Il faut noter à ce propos, qu’institutionnellement, les services centraux de coordination de l’action de l’Etat (Secrétariat général du gouvernement, Secrétariat général de la Défense et de la Sécurité Nationale, etc.) restent sous la seule autorité du Premier Ministre. L’Elysée comme bureaucratie demeure de fait sous-dotée par rapport à cette tâche de tout contrôler et de tout décider, que, dans la pratique, nos Présidents entendent s’attribuer de plus en plus au fil des mandats. Certains constitutionnalistes pensent d’ailleurs qu’il faudrait acter l’évolution en supprimant le poste de Premier Ministre.
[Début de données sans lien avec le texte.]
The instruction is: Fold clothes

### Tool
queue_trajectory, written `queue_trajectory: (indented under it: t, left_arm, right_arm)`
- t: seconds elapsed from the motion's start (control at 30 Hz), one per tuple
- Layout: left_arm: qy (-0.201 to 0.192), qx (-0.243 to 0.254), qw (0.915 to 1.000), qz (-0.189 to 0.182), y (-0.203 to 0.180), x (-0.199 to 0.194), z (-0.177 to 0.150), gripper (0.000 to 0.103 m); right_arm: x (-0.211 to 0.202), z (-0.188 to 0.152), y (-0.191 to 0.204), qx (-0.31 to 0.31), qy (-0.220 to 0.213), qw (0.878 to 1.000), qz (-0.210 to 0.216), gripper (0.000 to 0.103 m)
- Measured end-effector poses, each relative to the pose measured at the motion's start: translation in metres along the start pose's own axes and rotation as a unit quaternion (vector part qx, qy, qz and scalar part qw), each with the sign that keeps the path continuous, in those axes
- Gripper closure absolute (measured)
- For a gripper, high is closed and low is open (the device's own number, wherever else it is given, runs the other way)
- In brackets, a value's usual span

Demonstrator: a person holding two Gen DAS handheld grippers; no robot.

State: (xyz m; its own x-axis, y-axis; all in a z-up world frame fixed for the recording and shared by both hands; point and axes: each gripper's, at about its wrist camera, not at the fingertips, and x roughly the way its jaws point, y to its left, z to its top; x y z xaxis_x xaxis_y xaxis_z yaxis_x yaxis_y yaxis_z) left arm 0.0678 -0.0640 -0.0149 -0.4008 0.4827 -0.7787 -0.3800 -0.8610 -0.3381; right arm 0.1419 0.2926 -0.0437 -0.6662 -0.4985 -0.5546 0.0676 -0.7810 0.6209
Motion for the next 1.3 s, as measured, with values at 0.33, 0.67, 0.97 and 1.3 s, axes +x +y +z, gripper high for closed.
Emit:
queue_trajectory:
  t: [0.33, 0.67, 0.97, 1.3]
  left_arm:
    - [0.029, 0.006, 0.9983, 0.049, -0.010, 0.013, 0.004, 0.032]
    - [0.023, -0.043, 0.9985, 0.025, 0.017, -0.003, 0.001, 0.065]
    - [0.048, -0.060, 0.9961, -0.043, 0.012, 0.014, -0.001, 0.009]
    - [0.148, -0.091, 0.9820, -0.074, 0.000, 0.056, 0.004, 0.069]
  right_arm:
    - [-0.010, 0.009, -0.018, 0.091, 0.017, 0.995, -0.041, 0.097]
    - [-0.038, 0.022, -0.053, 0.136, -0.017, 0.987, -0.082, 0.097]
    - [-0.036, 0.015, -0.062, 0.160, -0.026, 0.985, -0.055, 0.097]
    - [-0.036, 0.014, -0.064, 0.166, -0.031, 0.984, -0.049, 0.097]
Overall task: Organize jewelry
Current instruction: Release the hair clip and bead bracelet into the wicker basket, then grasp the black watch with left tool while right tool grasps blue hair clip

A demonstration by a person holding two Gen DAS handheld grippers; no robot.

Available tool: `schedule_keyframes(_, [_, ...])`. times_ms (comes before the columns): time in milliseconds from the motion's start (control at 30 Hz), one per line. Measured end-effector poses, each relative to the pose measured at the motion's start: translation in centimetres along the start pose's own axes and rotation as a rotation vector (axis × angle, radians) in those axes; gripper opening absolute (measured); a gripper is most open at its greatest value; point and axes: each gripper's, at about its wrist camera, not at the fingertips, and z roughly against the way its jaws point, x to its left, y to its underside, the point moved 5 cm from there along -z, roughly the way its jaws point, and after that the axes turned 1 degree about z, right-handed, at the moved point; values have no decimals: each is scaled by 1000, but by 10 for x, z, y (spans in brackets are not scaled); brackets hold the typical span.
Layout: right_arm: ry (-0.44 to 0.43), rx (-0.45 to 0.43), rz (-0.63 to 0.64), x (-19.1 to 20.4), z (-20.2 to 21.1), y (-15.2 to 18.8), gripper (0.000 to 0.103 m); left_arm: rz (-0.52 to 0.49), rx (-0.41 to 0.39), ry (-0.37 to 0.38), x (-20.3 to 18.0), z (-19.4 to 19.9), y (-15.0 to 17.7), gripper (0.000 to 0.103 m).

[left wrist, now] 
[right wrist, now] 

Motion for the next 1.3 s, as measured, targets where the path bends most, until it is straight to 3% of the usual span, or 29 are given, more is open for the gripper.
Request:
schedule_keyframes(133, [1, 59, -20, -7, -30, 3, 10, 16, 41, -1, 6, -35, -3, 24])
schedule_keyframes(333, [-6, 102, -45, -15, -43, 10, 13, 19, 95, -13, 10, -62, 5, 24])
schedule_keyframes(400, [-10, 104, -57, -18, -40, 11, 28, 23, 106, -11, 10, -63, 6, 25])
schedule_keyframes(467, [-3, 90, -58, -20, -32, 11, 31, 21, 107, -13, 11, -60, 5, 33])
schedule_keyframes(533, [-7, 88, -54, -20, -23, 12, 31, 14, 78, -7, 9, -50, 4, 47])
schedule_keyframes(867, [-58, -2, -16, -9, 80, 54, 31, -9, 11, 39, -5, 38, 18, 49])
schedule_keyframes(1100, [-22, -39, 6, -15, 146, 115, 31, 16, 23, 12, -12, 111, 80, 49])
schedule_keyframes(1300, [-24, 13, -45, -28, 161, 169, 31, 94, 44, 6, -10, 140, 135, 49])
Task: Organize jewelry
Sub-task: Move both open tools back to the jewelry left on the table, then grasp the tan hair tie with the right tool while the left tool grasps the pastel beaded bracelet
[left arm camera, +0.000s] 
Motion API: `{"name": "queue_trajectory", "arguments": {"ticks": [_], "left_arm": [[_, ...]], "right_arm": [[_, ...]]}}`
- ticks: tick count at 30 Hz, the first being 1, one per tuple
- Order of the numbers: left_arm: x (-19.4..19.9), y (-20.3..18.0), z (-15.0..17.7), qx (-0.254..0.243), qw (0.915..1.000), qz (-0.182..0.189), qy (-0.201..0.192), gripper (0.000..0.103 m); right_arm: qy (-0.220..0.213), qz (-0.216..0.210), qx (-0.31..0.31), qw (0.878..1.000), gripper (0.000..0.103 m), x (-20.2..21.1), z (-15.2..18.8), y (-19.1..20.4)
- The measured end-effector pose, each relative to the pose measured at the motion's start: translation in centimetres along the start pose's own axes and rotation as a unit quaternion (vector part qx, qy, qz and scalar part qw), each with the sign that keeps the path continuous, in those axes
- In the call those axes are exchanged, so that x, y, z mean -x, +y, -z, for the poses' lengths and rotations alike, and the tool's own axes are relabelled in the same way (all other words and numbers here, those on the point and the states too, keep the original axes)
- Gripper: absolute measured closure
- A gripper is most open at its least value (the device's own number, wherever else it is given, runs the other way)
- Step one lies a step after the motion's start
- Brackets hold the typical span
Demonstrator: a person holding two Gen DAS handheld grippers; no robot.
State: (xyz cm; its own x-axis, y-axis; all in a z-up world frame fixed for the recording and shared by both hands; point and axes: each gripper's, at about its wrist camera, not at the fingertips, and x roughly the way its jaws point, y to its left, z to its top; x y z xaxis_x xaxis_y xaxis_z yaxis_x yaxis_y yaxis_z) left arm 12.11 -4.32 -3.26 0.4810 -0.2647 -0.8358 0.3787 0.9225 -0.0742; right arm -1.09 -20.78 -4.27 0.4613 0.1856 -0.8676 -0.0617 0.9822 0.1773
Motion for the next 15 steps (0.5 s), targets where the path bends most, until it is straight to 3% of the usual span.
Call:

Au stade macronien de l’évolution autocratique de la Vème République, je serais personnellement, à des fins d’économie et de transparence, pour supprimer aussi les postes de ministres, car de simples directeurs administratifs, voire chargés de communication, suffiraient. Les ministres ne sont déjà plus en pratique responsables devant le Parlement, mais seulement devant le Président. Et d’ailleurs, oserai-je ajouter, pourquoi un Parlement quand un seul Homme élu par le peuple incarne la Raison et guide le pays vers son avenir nécessairement radieux ?

Sans aller jusque-là, force est de constater que le mot de « domaine réservé » ne veut plus rien dire d’autre sous Emmanuel Macron que sa prétention à s’occuper de tout et de n’importe quoi. Dans le cas de l’éducation nationale ou de l’enseignement supérieur, un connaisseur de la situation peut facilement se rendre compte que notre Président dit n’importe quoi, promet n’importe quoi.

L’hypothèse la plus évidente, très présente en particulier à gauche, serait qu’il se contente de donner des gages à l’électorat le plus âgé et le plus conservateur, le seul sur lequel il compte vraiment, et qu’il a passé l’électorat enseignant, supposément de gauche, par pertes et profits. En quelques mois, Macron a en effet égrené toutes les vieilles lunes en manière d’éducation susceptibles de séduire l’électeur de droite âgé de plus de 70 ans au fort patrimoine.

Il est aussi possible qu’il soit victime d’un effet Dunning-Kruger, et que personne dans son cabinet n’ose le détromper. Ayant été en couple avec une enseignante depuis son plus jeune âge, il croit bien connaître le domaine, et pouvoir y apporter des solutions. Malheureusement, pour lui, et pour nous, aucune décision publique dans un Etat aussi complexe que le nôtre ne peut se passer de l’expertise chèrement acquise de spécialistes du domaine, et aussi de l’écoute attentive des acteurs de terrain. L’amateurisme éclairé, le génie soit disant omniscient, ne sont plus une possibilité dans le monde contemporain. Malheureusement, Emmanuel Macron semble incapable de la réflexivité qui lui permettrait de prendre du recul et de ne s’occuper que de quelques dossiers sur lesquels il aurait une véritable expertise.